AIM OF THE EXERCISE: Beneath this instruction is a block of data; output from it exactly the lines that run from the one containing "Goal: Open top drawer" through the one containing "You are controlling", inclusive.

Data extracted from a collection:
○ ○ ○ ○ ○ ○ ○

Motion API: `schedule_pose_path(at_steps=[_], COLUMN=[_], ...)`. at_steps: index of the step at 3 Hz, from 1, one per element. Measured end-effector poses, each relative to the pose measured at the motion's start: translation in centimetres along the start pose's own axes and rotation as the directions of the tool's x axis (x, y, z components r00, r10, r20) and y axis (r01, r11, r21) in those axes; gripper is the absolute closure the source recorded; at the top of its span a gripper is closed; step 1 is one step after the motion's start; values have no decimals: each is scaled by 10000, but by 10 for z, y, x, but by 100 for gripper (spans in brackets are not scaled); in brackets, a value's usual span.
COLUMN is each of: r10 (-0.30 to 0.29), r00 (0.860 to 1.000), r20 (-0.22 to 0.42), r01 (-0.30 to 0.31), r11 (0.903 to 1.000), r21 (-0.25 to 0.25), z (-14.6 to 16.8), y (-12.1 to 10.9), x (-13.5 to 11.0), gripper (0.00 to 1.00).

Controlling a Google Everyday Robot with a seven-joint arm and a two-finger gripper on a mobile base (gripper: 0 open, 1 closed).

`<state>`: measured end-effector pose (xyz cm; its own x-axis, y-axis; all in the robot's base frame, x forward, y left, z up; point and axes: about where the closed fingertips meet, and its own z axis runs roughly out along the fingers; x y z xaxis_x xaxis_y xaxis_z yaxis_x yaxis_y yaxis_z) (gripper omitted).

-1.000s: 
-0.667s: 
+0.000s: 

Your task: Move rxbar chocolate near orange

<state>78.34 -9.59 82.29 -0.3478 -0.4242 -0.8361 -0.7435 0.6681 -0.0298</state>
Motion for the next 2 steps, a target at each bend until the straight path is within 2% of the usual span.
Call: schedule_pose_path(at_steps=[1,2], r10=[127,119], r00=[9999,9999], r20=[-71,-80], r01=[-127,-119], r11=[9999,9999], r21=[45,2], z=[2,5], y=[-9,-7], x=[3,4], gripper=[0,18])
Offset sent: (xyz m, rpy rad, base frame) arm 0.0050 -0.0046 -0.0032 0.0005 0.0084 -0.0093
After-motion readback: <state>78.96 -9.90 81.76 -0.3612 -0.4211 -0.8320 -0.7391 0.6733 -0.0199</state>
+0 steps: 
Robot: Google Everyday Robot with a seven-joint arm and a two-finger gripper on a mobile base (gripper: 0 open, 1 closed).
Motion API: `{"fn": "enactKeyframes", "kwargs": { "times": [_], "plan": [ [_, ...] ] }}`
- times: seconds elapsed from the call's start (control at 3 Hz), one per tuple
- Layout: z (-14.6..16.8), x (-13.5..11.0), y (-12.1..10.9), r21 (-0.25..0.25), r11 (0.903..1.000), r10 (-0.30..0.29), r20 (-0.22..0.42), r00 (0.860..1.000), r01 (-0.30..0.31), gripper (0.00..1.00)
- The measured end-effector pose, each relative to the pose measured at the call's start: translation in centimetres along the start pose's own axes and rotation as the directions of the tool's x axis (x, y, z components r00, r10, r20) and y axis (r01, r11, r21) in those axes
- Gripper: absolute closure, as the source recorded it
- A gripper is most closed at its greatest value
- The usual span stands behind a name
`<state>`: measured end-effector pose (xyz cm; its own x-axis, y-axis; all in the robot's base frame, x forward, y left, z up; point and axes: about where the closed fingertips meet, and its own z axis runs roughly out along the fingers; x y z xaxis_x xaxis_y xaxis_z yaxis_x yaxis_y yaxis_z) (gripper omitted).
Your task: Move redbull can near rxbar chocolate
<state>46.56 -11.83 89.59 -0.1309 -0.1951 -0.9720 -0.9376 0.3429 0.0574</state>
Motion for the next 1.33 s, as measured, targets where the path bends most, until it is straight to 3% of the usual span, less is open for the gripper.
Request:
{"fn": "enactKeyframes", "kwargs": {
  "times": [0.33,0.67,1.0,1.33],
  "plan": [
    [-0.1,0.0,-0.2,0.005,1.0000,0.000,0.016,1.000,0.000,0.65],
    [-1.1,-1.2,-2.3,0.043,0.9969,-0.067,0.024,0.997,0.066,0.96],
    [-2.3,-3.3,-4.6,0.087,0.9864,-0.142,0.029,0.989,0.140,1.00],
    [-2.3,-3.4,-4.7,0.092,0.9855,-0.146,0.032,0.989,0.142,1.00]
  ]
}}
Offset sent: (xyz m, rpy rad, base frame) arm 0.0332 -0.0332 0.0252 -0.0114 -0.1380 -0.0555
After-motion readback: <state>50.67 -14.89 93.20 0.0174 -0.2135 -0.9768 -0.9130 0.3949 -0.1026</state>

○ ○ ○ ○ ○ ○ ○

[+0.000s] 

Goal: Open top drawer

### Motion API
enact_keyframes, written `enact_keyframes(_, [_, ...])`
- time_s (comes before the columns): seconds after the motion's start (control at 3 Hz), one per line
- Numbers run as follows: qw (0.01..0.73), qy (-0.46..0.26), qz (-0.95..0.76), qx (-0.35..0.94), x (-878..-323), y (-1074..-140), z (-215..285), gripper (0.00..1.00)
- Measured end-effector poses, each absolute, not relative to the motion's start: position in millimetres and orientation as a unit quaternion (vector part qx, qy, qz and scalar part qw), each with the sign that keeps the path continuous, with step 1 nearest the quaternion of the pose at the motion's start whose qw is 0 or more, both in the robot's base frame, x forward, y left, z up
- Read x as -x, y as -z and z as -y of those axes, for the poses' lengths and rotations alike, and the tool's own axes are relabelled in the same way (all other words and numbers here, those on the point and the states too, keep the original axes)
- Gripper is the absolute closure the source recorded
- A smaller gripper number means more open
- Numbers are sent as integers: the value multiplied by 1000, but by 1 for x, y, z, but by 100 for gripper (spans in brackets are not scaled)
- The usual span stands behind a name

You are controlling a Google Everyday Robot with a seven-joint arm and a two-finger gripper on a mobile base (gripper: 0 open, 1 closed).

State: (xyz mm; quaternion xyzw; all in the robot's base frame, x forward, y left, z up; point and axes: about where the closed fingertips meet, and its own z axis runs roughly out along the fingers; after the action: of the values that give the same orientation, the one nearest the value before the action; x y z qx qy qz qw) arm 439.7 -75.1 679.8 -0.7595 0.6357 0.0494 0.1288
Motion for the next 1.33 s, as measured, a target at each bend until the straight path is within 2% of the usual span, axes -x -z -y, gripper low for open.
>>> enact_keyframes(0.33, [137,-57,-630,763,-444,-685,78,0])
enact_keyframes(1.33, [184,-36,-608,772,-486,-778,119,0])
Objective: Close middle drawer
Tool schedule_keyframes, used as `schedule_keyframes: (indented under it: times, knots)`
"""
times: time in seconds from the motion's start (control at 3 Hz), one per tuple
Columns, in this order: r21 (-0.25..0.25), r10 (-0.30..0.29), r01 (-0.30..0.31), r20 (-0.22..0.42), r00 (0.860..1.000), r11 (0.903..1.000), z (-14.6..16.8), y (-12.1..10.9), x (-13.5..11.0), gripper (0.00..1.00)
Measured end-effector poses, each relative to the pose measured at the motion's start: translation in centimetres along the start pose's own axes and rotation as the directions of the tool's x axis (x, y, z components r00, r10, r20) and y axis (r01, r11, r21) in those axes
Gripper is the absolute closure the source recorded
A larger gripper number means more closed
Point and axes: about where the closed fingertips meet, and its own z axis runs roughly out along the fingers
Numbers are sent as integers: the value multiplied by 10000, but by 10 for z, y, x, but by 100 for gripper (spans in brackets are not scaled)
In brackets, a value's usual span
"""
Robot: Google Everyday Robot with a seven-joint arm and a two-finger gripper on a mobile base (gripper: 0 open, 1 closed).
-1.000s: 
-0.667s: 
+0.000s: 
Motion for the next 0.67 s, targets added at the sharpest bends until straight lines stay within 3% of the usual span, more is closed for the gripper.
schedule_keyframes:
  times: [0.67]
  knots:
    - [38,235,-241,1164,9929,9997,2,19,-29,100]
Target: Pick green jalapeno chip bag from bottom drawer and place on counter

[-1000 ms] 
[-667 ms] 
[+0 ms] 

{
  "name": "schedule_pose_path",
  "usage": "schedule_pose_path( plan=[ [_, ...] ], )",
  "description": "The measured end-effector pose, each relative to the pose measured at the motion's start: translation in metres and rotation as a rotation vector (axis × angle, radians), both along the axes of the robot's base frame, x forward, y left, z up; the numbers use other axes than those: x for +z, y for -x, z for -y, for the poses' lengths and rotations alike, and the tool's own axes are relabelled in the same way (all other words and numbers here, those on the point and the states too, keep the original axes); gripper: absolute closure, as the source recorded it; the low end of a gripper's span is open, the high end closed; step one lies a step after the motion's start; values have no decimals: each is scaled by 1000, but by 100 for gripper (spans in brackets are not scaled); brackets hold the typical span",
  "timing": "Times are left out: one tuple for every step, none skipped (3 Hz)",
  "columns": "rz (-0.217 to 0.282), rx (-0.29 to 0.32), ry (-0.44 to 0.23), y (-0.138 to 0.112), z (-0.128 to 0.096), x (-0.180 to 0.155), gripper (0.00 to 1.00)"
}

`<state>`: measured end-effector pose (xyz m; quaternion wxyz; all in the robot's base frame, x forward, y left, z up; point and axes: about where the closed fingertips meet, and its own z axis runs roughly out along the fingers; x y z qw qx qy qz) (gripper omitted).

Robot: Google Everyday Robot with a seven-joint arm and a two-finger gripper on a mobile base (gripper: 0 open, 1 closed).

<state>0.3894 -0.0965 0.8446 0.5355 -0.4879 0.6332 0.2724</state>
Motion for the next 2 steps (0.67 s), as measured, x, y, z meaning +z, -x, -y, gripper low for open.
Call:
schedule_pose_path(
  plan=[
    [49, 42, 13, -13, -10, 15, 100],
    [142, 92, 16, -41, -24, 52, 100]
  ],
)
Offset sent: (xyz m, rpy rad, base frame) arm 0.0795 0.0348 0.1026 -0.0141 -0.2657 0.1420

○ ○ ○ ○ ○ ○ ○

SOLUTION TO THIS EXERCISE:
Goal: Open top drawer

### Motion API
enact_keyframes, written `enact_keyframes(_, [_, ...])`
- time_s (comes before the columns): seconds after the motion's start (control at 3 Hz), one per line
- Numbers run as follows: qw (0.01..0.73), qy (-0.46..0.26), qz (-0.95..0.76), qx (-0.35..0.94), x (-878..-323), y (-1074..-140), z (-215..285), gripper (0.00..1.00)
- Measured end-effector poses, each absolute, not relative to the motion's start: position in millimetres and orientation as a unit quaternion (vector part qx, qy, qz and scalar part qw), each with the sign that keeps the path continuous, with step 1 nearest the quaternion of the pose at the motion's start whose qw is 0 or more, both in the robot's base frame, x forward, y left, z up
- Read x as -x, y as -z and z as -y of those axes, for the poses' lengths and rotations alike, and the tool's own axes are relabelled in the same way (all other words and numbers here, those on the point and the states too, keep the original axes)
- Gripper is the absolute closure the source recorded
- A smaller gripper number means more open
- Numbers are sent as integers: the value multiplied by 1000, but by 1 for x, y, z, but by 100 for gripper (spans in brackets are not scaled)
- The usual span stands behind a name

You are controlling a Google Everyday Robot with a seven-joint arm and a two-finger gripper on a mobile base (gripper: 0 open, 1 closed).

This output is now complete.